Exercise brief: All of the entries, apart from their pictures, are to be copied verbatim.

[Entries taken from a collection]
Segment Open

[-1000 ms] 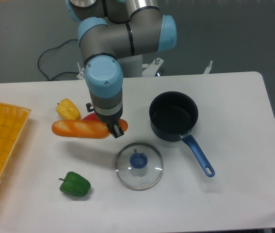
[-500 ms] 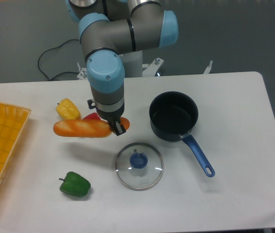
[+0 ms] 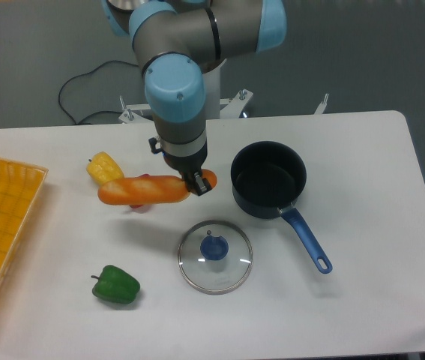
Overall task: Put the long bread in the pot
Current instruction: 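Lift the held long orange bread and carry it toward the black saucepan, then move the bread above the saucepan opening, then tilt and lower one end of the bread into the saucepan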
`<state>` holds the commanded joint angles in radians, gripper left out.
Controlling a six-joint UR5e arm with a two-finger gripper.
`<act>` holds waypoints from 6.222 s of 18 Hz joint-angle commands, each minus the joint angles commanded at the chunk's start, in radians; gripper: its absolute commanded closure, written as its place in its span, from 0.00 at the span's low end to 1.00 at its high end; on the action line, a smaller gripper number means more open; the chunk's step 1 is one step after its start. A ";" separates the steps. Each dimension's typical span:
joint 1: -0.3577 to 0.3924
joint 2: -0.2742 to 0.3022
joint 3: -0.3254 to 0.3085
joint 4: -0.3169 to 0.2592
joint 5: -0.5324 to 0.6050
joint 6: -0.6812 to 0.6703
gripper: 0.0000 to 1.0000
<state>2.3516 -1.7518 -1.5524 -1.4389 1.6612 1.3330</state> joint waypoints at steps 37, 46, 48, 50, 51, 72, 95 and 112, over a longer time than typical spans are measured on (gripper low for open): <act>0.386 0.074 -0.014 0.046 0.221 0.302 0.77; 0.442 0.072 -0.044 0.055 0.224 0.287 0.74; 0.442 0.071 -0.044 0.064 0.224 0.270 0.74; 0.439 0.063 -0.048 0.086 0.224 0.179 0.74; 0.439 0.061 -0.052 0.087 0.223 0.146 0.74; 0.393 -0.003 -0.080 0.107 0.227 -0.046 0.74; 0.380 -0.009 -0.109 0.109 0.229 -0.060 0.55; 0.327 -0.012 -0.132 0.140 0.235 -0.115 0.55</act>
<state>2.6783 -1.7641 -1.6843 -1.2993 1.8960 1.2179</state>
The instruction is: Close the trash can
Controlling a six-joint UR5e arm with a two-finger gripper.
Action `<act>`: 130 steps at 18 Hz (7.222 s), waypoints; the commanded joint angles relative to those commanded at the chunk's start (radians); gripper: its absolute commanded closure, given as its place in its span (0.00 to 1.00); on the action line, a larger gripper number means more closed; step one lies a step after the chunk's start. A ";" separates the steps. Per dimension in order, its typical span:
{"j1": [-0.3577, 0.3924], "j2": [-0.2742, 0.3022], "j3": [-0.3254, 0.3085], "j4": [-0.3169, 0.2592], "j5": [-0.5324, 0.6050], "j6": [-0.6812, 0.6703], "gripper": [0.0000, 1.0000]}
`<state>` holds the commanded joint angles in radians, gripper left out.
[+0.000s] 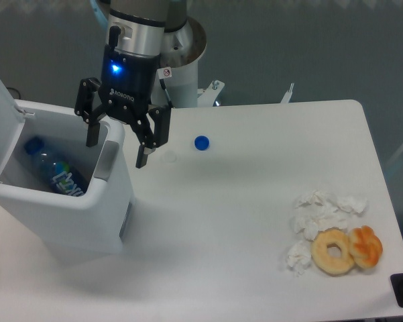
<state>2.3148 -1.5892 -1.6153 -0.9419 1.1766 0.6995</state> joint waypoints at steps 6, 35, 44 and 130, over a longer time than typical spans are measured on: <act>0.009 0.000 0.003 0.003 -0.043 -0.005 0.00; -0.058 0.083 0.009 0.003 -0.201 -0.186 0.00; -0.090 0.184 -0.002 0.003 -0.293 -0.314 0.00; -0.149 0.023 -0.103 0.032 -0.270 -0.196 0.00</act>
<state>2.1659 -1.5662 -1.7180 -0.9097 0.9066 0.5031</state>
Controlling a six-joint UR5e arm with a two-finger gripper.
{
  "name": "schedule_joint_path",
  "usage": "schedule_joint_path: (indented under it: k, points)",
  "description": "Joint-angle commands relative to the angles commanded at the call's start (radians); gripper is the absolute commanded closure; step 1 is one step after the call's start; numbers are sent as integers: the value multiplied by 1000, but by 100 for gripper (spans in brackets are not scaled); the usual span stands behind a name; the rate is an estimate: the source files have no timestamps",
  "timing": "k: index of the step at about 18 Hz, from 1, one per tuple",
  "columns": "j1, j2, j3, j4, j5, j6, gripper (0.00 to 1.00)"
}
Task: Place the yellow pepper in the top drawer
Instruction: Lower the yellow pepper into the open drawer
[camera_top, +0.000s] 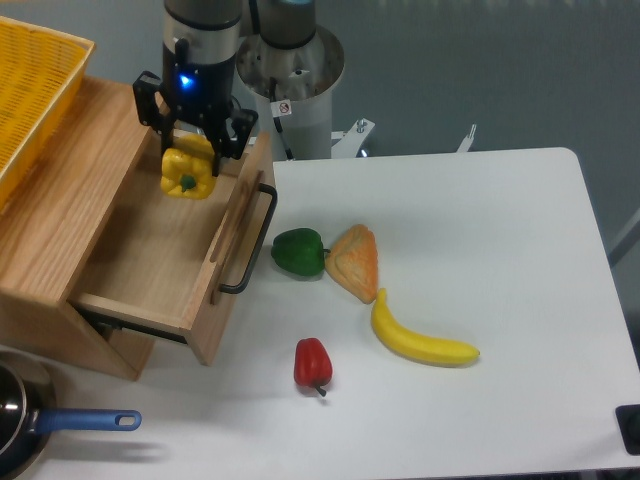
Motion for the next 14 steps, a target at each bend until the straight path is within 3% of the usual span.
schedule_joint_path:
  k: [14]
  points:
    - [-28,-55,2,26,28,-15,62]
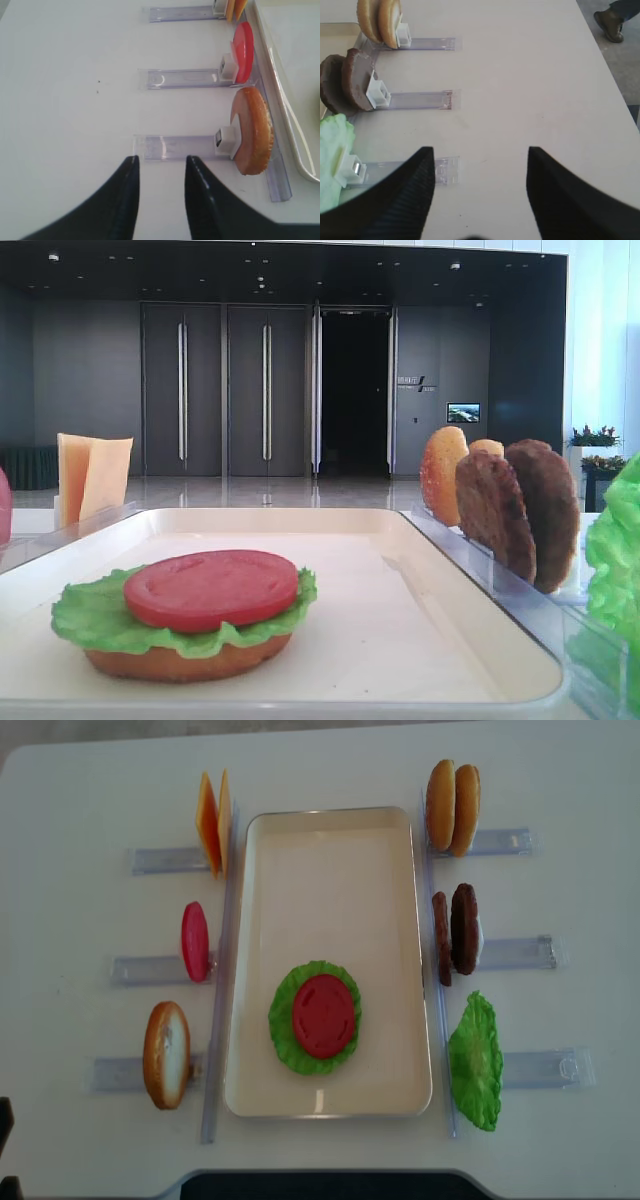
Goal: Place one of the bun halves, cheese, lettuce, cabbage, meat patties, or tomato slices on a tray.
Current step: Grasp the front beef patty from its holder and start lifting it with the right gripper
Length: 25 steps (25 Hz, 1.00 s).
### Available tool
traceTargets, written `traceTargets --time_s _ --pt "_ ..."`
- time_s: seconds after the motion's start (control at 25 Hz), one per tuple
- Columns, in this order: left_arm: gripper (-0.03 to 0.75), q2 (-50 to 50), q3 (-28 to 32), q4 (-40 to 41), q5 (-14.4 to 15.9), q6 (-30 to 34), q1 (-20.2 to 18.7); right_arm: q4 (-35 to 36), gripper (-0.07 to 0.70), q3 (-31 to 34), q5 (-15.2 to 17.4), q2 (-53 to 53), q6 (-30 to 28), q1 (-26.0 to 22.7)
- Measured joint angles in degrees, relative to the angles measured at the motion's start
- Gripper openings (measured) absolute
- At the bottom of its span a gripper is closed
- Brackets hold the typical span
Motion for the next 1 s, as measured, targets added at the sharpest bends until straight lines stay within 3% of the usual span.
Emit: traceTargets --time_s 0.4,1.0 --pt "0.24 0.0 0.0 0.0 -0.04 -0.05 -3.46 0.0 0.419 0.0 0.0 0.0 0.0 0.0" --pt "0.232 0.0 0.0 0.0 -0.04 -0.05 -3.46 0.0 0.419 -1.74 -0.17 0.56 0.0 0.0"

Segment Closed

Response:
[-1000 ms] 
[-500 ms] 
[+0 ms] 
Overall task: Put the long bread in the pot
Current instruction: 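Lift the held long orange bread and carry it toward the black saucepan, then move the bread above the saucepan opening, then tilt and lower one end of the bread into the saucepan
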`<state>` holds the commanded joint angles in radians, gripper left out.
Controlling a six-joint UR5e arm with a two-finger gripper.
`<act>` holds waypoints from 6.222 s of 18 Hz joint-angle commands, each minus the joint angles commanded at the chunk's start, in radians; gripper: its absolute commanded closure, written as its place in its span, from 0.00 at the span's low end to 1.00 at its high end; on the action line, a smaller gripper number means more open; the chunk's step 1 is one step after its start. A ";" separates the steps. Each dimension's typical span:
joint 1: -0.3577 to 0.3924
joint 2: -0.2742 to 0.3022
joint 3: -0.3254 to 0.3085
joint 4: -0.3169 to 0.2592
joint 5: -0.5324 to 0.6050
joint 6: -0.6812 to 0.6703
gripper: 0.0000 to 1.0000
<state>2.3516 -1.7518 -1.5524 -1.4389 1.6612 1.3330</state> joint waypoints at steps 37, 46, 48, 50, 51, 72, 95 and 112, over a longer time than typical spans are measured on (gripper low for open): <act>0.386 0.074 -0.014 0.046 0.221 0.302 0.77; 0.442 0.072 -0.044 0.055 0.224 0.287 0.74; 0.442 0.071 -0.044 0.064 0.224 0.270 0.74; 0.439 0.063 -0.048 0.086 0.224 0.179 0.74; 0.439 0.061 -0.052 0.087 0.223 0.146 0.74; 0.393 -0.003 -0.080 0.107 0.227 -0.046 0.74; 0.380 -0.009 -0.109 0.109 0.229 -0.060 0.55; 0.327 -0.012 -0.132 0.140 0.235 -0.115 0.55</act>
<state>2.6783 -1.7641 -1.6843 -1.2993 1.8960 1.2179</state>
The instruction is: Close the trash can
Controlling a six-joint UR5e arm with a two-finger gripper.
Action `<act>`: 130 steps at 18 Hz (7.222 s), waypoints; the commanded joint angles relative to those commanded at the chunk's start (radians); gripper: its absolute commanded closure, given as its place in its span (0.00 to 1.00); on the action line, a larger gripper number means more closed; step one lies a step after the chunk's start. A ";" separates the steps. Per dimension in order, its typical span:
{"j1": [-0.3577, 0.3924], "j2": [-0.2742, 0.3022], "j3": [-0.3254, 0.3085], "j4": [-0.3169, 0.2592], "j5": [-0.5324, 0.6050], "j6": [-0.6812, 0.6703], "gripper": [0.0000, 1.0000]}
`<state>` holds the commanded joint angles in radians, gripper left out.
[+0.000s] 
<state>2.3148 -1.5892 -1.6153 -0.9419 1.1766 0.6995</state> joint waypoints at steps 6, 35, 44 and 130, over a longer time than typical spans are measured on: <act>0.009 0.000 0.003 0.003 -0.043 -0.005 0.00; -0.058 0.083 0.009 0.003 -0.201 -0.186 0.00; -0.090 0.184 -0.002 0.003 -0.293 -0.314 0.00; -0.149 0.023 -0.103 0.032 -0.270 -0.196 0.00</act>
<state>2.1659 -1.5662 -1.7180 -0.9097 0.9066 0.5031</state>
Controlling a six-joint UR5e arm with a two-finger gripper.
{
  "name": "schedule_joint_path",
  "usage": "schedule_joint_path: (indented under it: k, points)",
  "description": "Joint-angle commands relative to the angles commanded at the call's start (radians); gripper is the absolute commanded closure; step 1 is one step after the call's start; numbers are sent as integers: the value multiplied by 1000, but by 100 for gripper (spans in brackets are not scaled); the usual span stands behind a name; the rate is an estimate: the source files have no timestamps",
  "timing": "k: index of the step at about 18 Hz, from 1, one per tuple",
  "columns": "j1, j2, j3, j4, j5, j6, gripper (0.00 to 1.00)"
}
Task: Place the yellow pepper in the top drawer
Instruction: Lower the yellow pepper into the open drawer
[camera_top, +0.000s] 
Motion for the next 14 steps, a target at each bend until the straight path is within 3% of the usual span.
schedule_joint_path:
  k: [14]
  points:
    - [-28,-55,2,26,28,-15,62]
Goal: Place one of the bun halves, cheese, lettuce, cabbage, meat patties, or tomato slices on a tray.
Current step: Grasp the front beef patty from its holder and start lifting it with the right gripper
Length: 25 steps (25 Hz, 1.00 s).
### Available tool
traceTargets, written `traceTargets --time_s _ --pt "_ ..."`
- time_s: seconds after the motion's start (control at 25 Hz), one per tuple
- Columns, in this order: left_arm: gripper (-0.03 to 0.75), q2 (-50 to 50), q3 (-28 to 32), q4 (-40 to 41), q5 (-14.4 to 15.9), q6 (-30 to 34), q1 (-20.2 to 18.7); right_arm: q4 (-35 to 36), gripper (-0.07 to 0.70), q3 (-31 to 34), q5 (-15.2 to 17.4), q2 (-53 to 53), q6 (-30 to 28), q1 (-26.0 to 22.7)
- Measured joint angles in degrees, relative to the angles measured at the motion's start
- Gripper openings (measured) absolute
- At the bottom of its span a gripper is closed
- Brackets hold the typical span
Motion for the next 1 s, as measured, targets added at the sharpest bends until straight lines stay within 3% of the usual span.
Emit: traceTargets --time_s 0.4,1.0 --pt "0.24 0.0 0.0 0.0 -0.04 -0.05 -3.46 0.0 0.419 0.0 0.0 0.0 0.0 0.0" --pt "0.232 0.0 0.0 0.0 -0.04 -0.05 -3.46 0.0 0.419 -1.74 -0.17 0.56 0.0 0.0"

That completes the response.